How many more girls will we lose? This has been a heartbreaking few weeks that should make us all stop and think if we are doing enough to end the human rights abuse that is female genital mutilation.
On Monday, news broke from Burkina Faso, where 50 girls were hospitalised after undergoing FGM. Some girls were as young as 10 months. Although FGM has been illegal in Burkina Faso since 1996, girls are being cut at younger ages to avoid detection by authorities.
The same day in Somalia, a fourth girl in just over two months died from undergoing FGM. The Guardian reports: “Suheyra Qorane Farah was cut along with her sister, Zamzam. Both bled profusely and fell into a coma. Zamzam’s condition improved, but Suheyra’s worsened. She was diagnosed with tetanus and died on 17 September.”
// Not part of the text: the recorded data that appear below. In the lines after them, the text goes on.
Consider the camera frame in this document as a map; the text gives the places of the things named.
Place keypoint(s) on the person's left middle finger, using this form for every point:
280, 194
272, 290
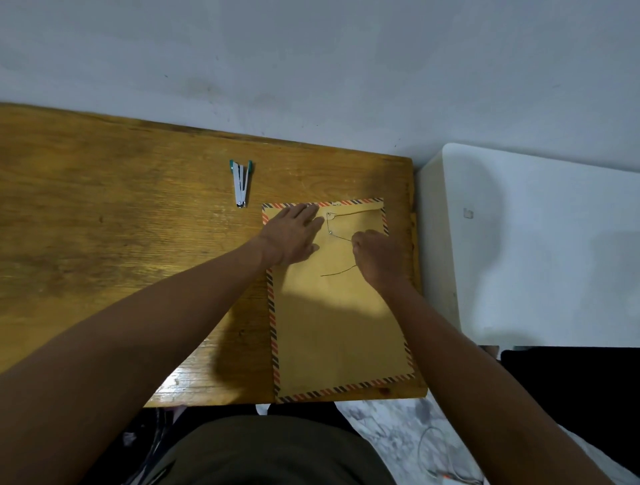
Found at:
310, 212

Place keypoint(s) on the white and green stapler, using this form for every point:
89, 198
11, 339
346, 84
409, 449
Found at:
241, 182

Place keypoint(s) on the white cabinet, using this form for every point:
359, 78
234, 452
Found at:
540, 250

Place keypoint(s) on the person's right hand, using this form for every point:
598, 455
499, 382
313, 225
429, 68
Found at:
380, 260

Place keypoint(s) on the brown envelope with striped border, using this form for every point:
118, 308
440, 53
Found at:
335, 330

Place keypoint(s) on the person's right fingers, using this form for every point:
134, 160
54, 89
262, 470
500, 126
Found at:
361, 246

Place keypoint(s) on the person's left hand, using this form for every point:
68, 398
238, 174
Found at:
289, 236

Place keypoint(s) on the person's right forearm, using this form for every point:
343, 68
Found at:
475, 394

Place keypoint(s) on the person's left forearm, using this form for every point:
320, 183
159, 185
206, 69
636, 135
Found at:
125, 359

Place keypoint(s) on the olive green shirt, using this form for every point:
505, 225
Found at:
280, 454

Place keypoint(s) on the black bag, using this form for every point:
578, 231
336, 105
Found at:
135, 449

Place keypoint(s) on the person's left little finger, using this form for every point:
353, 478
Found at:
282, 213

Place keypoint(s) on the person's left thumb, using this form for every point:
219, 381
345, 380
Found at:
310, 251

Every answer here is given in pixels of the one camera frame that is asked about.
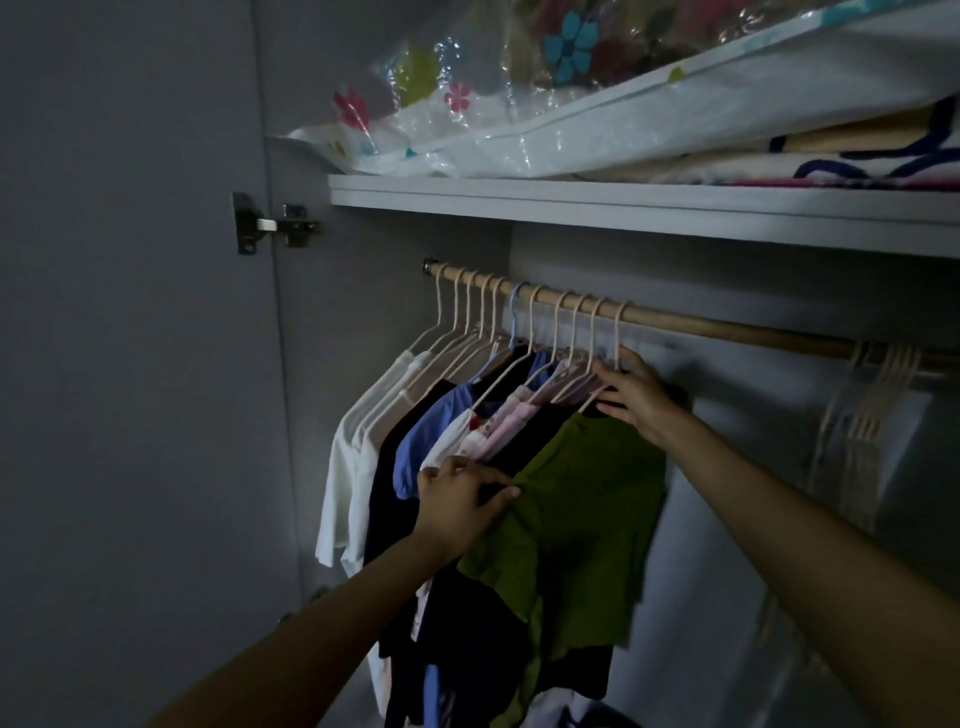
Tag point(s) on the white shirt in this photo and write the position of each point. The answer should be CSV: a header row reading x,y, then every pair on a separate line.
x,y
360,480
337,480

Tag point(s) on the grey wardrobe door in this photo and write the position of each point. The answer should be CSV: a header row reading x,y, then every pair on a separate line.
x,y
135,360

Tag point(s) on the white pink patterned garment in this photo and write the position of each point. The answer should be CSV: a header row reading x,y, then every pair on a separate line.
x,y
480,431

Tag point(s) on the blue shirt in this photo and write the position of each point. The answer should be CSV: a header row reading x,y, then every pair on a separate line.
x,y
416,450

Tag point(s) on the green shirt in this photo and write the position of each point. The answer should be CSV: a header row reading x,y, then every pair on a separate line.
x,y
577,525

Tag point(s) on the folded patterned blanket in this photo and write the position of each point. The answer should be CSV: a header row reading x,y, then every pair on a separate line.
x,y
847,154

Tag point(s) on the black garment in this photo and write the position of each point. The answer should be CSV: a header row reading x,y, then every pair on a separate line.
x,y
465,637

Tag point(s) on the pink hanger with green shirt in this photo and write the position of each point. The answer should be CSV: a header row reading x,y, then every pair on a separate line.
x,y
619,330

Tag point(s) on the person's left thumb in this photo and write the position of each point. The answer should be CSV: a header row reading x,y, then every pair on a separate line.
x,y
501,499

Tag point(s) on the person's right thumb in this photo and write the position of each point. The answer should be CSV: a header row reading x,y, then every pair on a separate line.
x,y
615,411

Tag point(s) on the row of pink clothes hangers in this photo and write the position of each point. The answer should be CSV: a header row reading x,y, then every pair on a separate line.
x,y
480,330

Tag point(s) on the person's right hand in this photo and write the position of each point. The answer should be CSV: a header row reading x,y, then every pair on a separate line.
x,y
645,397

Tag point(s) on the blue clothes hanger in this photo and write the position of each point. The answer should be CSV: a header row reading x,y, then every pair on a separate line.
x,y
514,315

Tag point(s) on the wooden closet rod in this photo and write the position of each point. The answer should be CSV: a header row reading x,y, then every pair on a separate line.
x,y
712,326

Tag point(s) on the clear floral storage bag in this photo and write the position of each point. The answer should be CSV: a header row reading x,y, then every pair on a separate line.
x,y
570,97

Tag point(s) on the person's right forearm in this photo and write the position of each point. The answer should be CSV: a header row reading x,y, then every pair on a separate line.
x,y
810,555

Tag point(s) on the white wardrobe shelf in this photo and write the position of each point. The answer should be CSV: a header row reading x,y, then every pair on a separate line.
x,y
645,210

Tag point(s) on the person's left forearm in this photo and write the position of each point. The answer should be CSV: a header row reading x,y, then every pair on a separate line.
x,y
322,637

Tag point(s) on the metal door hinge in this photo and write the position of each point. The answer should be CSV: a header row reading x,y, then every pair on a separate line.
x,y
274,223

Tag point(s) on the person's left hand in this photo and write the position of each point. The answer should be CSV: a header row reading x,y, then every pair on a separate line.
x,y
450,510

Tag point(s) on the bunch of empty pink hangers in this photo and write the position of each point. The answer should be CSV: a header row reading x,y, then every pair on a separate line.
x,y
870,420

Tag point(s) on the black shirt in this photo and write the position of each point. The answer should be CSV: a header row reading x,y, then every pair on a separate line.
x,y
390,487

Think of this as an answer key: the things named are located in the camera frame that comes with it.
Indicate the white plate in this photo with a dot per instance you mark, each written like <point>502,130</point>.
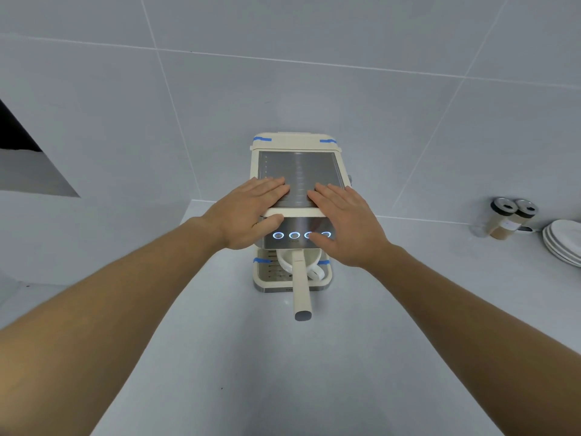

Suheyra’s death comes days after two sisters, Aasiyo and Khadijo Farah Abdi Warsame, bled to death after FGM. They were 10 and 11 years old.
In July, 10-year-old Deeqa Dahir Nuur haemorrhaged to death from FGM. Her death was thought to be a wakeup call for Somalia, which has the world’s highest FGM prevalence rate at 98 percent.
These are just the stories we know about. FGM is a practice shrouded in secrecy, and not every story makes news headlines.
Change isn’t happening quickly enough. Three million girls are at risk every year from FGM. That is one girl every eight seconds. How many more girls will lose their lives before we step up efforts to end FGM? We urgently need to invest in girls and women, support survivors, and fund women-led organisations at the local level.
We call on:
Politicians to use their positions of power to take a stand against FGM.
Donors to fund ending FGM and women’s empowerment projects.
Men to use their privilege and stand up for the women and girls in their lives.
Young people to lead this change, so that the next generation never knows the pain of FGM.
Everyone reading this to use the power of your voice. Don’t look away. Don’t think this is someone else’s problem. FGM is a human rights violation and we need solidarity from across the globe to end it.
To Suheyra, Aasiyo, Khadijo, Deeqa, and all the girls whose names we don’t know, we won’t let the world forget you. We will keep fighting until FGM is history.